Sunday, September 2, 2018

Mama

It has been more than two years or 961 days since my last post to this blog.
 https://youtu.be/JURk-xXDtGU

Thursday, January 14, 2016

Here I Go Again..



My inbox is full of emails from Pinterest.  I can't quite delete it since i might miss something that i may like, like the quote above.  Midlife and still hang up on quotes, pathetic you think right? Actually, i think that.  I'm pretty judgemental on myself, more forgiving of the faults of others.  

Anyway, I am on the brink of resigning from my day job.  Yes,  after several months or 2 years give or take several months I still needed the final push to resign.  It's not that easy especially when it affords you financial freedom.  That is mainly the tie that keeps me hanging to my current job, otherwise I am pretty much excited spending most of my days with my children, contemplating what else I am gonna do.

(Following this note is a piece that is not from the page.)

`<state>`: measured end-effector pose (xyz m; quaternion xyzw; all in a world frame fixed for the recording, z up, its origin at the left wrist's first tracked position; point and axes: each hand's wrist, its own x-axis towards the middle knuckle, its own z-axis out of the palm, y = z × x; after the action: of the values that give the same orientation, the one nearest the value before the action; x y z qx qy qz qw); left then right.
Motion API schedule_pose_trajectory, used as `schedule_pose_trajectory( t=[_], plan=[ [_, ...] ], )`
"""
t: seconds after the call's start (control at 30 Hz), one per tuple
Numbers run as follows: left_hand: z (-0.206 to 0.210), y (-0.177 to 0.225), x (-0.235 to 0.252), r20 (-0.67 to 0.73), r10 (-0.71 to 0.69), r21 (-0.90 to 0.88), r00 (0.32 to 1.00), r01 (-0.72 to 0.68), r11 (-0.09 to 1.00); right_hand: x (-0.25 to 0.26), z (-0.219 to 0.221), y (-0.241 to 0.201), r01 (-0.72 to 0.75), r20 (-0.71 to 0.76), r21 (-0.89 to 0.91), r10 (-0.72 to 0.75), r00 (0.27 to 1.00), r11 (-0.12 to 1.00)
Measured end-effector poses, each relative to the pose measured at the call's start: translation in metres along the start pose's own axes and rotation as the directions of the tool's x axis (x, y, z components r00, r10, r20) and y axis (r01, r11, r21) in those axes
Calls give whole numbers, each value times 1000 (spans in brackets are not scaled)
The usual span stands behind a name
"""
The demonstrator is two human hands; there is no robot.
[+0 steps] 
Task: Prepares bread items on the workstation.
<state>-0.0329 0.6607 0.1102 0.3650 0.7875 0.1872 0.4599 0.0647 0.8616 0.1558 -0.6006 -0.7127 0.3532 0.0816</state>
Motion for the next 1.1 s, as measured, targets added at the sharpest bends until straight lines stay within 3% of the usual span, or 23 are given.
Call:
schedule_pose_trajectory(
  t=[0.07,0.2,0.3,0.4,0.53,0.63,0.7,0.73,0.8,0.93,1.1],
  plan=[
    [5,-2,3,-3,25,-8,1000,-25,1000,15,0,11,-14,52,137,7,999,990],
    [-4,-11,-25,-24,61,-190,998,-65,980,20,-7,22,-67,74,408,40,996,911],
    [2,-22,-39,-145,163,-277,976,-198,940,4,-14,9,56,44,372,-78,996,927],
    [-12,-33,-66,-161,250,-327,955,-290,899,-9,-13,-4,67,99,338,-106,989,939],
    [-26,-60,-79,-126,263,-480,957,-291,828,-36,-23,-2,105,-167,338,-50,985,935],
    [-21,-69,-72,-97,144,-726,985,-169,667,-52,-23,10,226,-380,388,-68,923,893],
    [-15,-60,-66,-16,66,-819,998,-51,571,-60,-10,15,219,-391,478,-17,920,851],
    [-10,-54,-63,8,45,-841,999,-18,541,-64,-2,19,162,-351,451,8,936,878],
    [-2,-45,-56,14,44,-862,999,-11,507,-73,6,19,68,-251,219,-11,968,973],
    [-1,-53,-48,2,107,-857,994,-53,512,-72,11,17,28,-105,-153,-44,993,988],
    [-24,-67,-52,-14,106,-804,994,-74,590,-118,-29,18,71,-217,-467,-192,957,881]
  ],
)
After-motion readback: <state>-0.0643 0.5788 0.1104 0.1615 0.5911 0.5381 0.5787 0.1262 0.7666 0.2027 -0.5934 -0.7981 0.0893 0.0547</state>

As for the above quote,  I have found peace long ago with myself, with flaws and all and don't give much thought about what others think of me.  What i do worry incessantly is what happens when i no longer have a job.  Where do I get the money to help my aging parents? Etc etc.. The husband assures me not to worry about these things and just hand in my resignation. Still...

Lord help me.

P.S.

I did hand in my resignation letter. I feel much better now.

Tuesday, November 10, 2015

For a moment..

I know i have a lot to be thankful for.  I truly am.  But let me be sad for just a moment.  Let me wallow in this depressed state which i have tried to hide for so long.  I really thought i could pull it off, you know being emotionless, having a constant poker face to keep sadness away.  It is so damn hard to shoo you away, sadness.  I suppose, i will just to drown you away with my tears and pray sleep will come to my rescue.  Perhaps then, i can start selectively caring.